En la sentencia TC/0440/23, el Tribunal Constitucional resolvió que, en casos de conflicto jurídico, debe aplicarse la ley vigente al momento de la formación del contrato, configurando el principio de ultraactividad de la ley. Según ha desarrollado el Tribunal Constitucional, el principio de ultraactividad de la ley se refiere a que “…la norma que se aplique a todo hecho, acto o negocio jurídico debe ser la vigente en el momento en que ocurriere el acto de que se trate. Dicho principio está regulado en la última parte del artículo 110 de la Constitución”, porque “este principio se fundamenta en la máxima jurídica ‘tempus regit actus’, que se traduce en que la norma vigente al momento de sucederse los hechos por ella previstos es la aplicable, aunque la misma haya sido derogada con posterioridad”. Es decir que, el análisis judicial se concentra en la norma bajo la cual se celebró el acto, aunque haya sido derogada posteriormente, asegurando la protección de las situaciones jurídicas consolidadas.

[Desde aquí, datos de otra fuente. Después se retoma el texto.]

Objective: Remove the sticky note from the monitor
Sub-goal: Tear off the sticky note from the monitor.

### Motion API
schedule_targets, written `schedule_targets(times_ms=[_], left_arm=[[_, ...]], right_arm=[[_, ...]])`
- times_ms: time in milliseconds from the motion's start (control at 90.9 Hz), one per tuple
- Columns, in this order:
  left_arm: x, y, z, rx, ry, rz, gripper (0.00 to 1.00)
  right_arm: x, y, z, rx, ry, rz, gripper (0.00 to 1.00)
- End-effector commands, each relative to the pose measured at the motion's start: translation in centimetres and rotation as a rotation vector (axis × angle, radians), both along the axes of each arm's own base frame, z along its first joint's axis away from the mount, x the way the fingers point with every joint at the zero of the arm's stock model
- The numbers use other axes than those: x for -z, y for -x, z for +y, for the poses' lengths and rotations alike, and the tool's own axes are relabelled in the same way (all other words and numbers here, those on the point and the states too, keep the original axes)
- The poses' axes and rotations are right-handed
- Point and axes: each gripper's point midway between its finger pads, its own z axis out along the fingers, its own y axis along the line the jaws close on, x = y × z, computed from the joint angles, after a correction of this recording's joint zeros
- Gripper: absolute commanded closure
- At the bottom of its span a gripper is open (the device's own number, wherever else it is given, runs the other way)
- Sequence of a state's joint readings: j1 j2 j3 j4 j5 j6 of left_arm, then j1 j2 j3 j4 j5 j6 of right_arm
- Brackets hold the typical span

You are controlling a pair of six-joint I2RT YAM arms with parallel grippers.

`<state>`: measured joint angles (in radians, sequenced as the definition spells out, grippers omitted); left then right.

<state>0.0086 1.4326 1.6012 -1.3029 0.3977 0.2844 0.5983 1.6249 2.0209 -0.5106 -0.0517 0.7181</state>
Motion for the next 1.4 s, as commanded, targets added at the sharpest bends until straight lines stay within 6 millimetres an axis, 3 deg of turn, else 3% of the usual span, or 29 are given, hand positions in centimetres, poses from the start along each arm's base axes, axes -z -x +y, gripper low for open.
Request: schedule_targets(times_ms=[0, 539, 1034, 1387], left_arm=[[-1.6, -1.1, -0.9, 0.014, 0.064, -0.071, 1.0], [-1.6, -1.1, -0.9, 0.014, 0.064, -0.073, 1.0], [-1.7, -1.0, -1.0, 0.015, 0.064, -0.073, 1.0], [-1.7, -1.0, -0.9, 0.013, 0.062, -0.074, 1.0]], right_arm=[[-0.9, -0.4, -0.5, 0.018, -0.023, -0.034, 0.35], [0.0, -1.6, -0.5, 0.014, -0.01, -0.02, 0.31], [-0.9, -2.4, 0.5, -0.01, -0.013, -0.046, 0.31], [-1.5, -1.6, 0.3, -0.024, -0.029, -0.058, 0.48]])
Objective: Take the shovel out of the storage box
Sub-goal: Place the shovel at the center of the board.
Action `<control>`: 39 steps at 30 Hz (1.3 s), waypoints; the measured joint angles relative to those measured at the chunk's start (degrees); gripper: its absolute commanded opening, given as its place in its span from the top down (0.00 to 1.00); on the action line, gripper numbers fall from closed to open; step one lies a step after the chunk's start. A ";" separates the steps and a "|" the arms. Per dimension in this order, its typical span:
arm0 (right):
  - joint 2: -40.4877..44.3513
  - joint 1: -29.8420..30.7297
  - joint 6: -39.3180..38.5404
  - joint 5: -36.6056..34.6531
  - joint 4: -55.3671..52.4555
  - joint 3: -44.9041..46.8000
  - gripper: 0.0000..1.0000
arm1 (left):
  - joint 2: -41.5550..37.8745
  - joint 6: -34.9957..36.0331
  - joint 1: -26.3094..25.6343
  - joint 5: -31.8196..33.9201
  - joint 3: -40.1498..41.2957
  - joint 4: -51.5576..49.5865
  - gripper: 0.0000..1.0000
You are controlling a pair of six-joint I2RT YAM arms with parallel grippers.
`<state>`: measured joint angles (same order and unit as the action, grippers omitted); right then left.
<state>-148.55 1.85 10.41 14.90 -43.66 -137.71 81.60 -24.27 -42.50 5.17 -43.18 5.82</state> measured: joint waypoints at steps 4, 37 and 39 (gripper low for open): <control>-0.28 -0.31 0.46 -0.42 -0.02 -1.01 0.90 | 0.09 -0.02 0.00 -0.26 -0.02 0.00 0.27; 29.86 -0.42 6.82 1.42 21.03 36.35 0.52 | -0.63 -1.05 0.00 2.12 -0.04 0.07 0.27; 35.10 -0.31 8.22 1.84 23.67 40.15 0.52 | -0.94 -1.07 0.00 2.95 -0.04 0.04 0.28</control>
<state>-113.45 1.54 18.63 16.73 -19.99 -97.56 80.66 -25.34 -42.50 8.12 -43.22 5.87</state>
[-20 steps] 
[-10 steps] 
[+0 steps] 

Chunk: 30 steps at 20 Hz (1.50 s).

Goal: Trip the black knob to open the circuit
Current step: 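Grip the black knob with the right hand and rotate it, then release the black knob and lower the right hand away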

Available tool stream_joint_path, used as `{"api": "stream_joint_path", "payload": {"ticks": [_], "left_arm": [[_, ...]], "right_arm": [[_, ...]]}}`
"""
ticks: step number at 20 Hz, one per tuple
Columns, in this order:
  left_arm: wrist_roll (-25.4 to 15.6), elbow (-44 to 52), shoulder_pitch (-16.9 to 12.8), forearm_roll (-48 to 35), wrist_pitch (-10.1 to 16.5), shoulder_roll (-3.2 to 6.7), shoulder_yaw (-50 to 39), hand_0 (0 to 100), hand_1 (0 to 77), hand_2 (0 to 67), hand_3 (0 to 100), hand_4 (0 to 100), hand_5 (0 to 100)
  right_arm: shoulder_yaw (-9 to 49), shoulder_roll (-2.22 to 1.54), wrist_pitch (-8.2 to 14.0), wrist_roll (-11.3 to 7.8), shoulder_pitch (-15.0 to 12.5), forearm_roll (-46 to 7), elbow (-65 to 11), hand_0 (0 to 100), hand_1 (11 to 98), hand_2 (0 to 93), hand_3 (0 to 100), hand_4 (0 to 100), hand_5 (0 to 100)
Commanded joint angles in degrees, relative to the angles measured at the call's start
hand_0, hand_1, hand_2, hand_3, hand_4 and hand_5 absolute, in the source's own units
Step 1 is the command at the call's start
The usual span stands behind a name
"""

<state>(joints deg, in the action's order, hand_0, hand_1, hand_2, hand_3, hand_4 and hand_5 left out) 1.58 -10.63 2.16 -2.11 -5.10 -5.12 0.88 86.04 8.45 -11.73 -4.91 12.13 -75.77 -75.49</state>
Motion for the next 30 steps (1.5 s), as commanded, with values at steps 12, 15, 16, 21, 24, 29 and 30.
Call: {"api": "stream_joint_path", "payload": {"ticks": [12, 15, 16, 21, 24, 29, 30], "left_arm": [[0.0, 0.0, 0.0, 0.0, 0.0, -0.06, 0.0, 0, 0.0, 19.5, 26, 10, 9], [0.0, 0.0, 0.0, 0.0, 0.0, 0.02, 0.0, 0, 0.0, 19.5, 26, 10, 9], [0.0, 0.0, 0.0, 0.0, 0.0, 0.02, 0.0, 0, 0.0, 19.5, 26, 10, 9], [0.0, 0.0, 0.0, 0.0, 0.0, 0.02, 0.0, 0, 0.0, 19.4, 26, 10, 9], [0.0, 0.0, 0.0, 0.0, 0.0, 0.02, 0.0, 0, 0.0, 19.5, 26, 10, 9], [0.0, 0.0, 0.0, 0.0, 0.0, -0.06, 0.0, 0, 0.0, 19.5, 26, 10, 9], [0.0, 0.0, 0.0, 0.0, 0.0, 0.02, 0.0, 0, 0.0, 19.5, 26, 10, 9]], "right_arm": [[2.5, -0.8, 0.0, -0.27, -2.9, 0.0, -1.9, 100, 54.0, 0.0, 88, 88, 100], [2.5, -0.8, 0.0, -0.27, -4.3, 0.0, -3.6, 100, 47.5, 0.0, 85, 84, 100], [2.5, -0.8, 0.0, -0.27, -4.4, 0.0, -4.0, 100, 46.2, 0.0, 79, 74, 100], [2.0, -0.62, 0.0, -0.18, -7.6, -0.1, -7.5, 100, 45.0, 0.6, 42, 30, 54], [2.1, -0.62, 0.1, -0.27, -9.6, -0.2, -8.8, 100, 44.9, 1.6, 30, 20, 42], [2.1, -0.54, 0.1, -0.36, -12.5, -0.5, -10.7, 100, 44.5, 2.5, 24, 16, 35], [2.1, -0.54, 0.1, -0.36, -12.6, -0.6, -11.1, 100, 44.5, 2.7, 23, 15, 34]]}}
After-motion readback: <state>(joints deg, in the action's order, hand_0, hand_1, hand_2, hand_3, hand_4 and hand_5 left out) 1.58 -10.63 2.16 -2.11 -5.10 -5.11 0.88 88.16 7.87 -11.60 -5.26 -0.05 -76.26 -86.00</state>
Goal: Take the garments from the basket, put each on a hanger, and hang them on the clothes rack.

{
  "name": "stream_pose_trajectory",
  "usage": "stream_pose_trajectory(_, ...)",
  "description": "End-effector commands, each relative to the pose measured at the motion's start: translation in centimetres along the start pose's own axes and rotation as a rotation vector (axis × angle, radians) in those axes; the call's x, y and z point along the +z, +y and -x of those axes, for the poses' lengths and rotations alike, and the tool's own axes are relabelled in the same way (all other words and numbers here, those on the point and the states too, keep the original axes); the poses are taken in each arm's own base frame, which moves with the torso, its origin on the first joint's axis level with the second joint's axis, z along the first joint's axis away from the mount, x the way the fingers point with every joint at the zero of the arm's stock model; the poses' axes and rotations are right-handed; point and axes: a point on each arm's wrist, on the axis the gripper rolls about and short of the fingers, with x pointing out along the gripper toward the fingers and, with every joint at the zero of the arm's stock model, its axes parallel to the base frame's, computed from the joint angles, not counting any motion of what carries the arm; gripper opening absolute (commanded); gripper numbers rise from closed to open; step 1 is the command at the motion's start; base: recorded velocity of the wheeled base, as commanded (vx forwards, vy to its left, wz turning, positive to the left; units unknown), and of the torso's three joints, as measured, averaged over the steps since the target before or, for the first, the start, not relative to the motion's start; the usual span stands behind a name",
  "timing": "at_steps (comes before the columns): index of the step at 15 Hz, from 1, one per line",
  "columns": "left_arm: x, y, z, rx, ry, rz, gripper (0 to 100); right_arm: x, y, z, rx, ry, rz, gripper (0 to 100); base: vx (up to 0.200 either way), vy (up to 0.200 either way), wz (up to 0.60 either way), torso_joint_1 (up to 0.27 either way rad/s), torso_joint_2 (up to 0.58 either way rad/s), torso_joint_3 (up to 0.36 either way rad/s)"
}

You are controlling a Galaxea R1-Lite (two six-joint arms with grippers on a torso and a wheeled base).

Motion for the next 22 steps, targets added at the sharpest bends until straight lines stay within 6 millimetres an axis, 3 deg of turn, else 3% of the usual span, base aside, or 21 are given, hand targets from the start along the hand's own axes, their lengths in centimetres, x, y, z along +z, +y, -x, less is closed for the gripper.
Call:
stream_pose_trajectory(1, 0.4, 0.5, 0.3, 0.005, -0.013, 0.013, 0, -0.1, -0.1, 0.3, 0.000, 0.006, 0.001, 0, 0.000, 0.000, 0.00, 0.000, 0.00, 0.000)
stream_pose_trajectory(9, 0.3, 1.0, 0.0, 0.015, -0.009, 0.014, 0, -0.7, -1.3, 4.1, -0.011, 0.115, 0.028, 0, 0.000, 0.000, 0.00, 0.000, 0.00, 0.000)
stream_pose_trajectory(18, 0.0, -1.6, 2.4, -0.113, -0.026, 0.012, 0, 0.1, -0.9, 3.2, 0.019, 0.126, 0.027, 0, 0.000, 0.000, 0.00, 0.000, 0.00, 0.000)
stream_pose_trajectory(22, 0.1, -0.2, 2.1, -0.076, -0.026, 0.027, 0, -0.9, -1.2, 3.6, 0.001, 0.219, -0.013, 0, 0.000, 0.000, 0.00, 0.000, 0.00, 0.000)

Ejemplos prácticos serían un contrato de matrimonio celebrado conforme a la Ley 659-44 antes de la implementación de la Ley 4-23, o un recurso de casación interpuesto al tenor de la Ley 3726 antes de la promulgación de la Ley 2-23.

Finalmente, en sentencia TC/0187/25, el Tribunal Constitucional reafirmó que en ningún caso los poderes públicos o la ley podrán afectar o alterar la seguridad jurídica derivada de situaciones establecidas conforme a una legislación anterior. En consecuencia, un conflicto jurídico debe ser dilucidado de cara a la antigua ley, puesto que esa fue la norma utilizada al momento de la formación del acto jurídico o del contrato, amparado en la interrelación de los principios de la ultraactividad y la irretroactividad de la ley, y por esos motivos, un tribunal debe concentrarse en analizar la aplicación de la ley con la cual se formó el acto jurídico o el contrato.

Recordemos que uno de los pilares de todo Estado de derecho es la seguridad jurídica, y cuando el Tribunal Constitucional ha aplicado la máxima jurídica “tempus regit actum”, ha mantenido su firme criterio establecido en su sentencia TC/0100/13 sobre la seguridad jurídica, reafirmado en su sentencia TC/0025/23, que: «…es concebida como un principio jurídico general consustancial a todo Estado de Derecho, que se erige en garantía de la aplicación objetiva de la ley, de tal modo que asegura la previsibilidad respecto de los actos de los poderes públicos, delimitando sus facultades y deberes. Es la certeza que tienen los individuos que integran una sociedad acerca de cuáles son sus derechos y obligaciones, sin que el capricho, torpeza o la arbitrariedad de sus autoridades puedan causarles perjuicios…».

Concluimos indicando que la máxima jurídica “tempus regit actum” ha sido desarrollada y aplicada por el Tribunal Constitucional de la República Dominicana con el propósito de evitar que una norma nueva altere situaciones jurídicas ya consolidadas. En las sentencias TC/0025/23 y TC/0142/23, el Tribunal Constitucional enfatizó la importancia de esta máxima jurídica como herramienta de equidad y garantía de los derechos de las personas, evitando la arbitrariedad en la aplicación normativa; ya que el objeto de esta máxima jurídica es proteger los principios constitucionales de seguridad jurídica, ultraactividad de la ley, debido proceso, expectativa legítima, congruencia de las motivaciones, irretroactividad de la ley, tutela judicial y conservación de los actos jurídicos, y garantizar que los ciudadanos sean juzgados conforme a la ley vigente al momento de la celebración o formación de contratos y actos jurídicos, consolidando la estabilidad y previsibilidad del ordenamiento jurídico nacional.

La aplicación rigurosa de las precitadas máximas jurídicas garantiza la protección de derechos fundamentales, la estabilidad de las relaciones jurídicas y la previsibilidad para todas las personas. Asimismo, orientan al legislador y a las autoridades judiciales sobre cómo abordar los cambios normativos y sus efectos en actos previamente ejecutados. Y la consolidación del valor de dichas máximas jurídicas fortalecerán el Estado de derecho y la confianza de las personas en el sistema legal y judicial dominicano, asegurando que la justicia se administre respetando el tiempo en que se realizaron los actos jurídicos o contratos y las normas vigentes en ese momento.